If, however, millions of Americans have no place to turn for assistance in bearing the costs of sickness and death from COVID-19, some attorneys might bring suit, hoping the sheer number of sick and ill plaintiffs will encourage liability insurers to settle rather than pay the costs of defending in court. Unlike litigation, settlement would not differentiate those employers and businesses whose careless conduct causes extra infections from employers and businesses acting prudently and safeguarding against enhanced rates of disease.

In this way, even cautious businesses could end up bearing the medical expenses, lost wages, and pain and suffering of ill and deceased workers and consumers.

Ordinarily, businesses deal with the prospect of litigation and settlement by reducing the risks they create or by raising their prices to cover liability insurance premiums. The drive for immunity suggests: American businesses recognize that they cannot do much to reduce the incidence of COVID-19 as the economy reopens; they anticipate large scale serious illness; and they do not think they can simply pass along the costs of liability insurance to consumers, presumably because the threat of illness-driven claims is making liability insurance expensive.

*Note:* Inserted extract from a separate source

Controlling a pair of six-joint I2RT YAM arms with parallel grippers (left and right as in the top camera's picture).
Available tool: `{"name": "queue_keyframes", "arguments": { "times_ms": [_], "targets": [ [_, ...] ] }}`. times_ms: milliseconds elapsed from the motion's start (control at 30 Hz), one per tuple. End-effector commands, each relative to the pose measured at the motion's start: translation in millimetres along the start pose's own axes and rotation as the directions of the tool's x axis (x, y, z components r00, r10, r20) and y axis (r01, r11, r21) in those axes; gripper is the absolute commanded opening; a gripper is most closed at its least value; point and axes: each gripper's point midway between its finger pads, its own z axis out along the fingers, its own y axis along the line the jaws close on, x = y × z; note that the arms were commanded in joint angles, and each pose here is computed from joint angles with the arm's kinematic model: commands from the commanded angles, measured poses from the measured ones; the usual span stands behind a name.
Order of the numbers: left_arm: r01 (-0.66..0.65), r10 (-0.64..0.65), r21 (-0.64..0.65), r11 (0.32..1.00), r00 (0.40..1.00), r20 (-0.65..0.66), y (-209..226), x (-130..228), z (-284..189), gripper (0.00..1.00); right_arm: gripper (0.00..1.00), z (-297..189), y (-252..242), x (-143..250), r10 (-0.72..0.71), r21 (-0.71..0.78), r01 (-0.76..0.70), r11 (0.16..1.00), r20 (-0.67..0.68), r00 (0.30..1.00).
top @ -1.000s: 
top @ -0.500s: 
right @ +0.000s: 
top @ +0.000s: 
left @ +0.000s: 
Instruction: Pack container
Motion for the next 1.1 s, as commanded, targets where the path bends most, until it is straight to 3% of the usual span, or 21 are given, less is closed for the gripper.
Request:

We should be sensitive to businesses’ push for liability immunity when tort law does not actually warrant fear of liability. The push tells us that businesses do fear claims. Science tells us that millions of Americans will suffer illness and death from COVID-19 in the coming months. However, neither factor justifies liability immunity for businesses. If we cannot or will not cover the costs of a pandemic by paying higher prices for goods and services nor limit costs by staying home, and if we do not want to leave COVID-19 victims without funds for medical care and living expenses,  we need systematic social welfare funds to meet the needs of the sick and the dependents of those who die.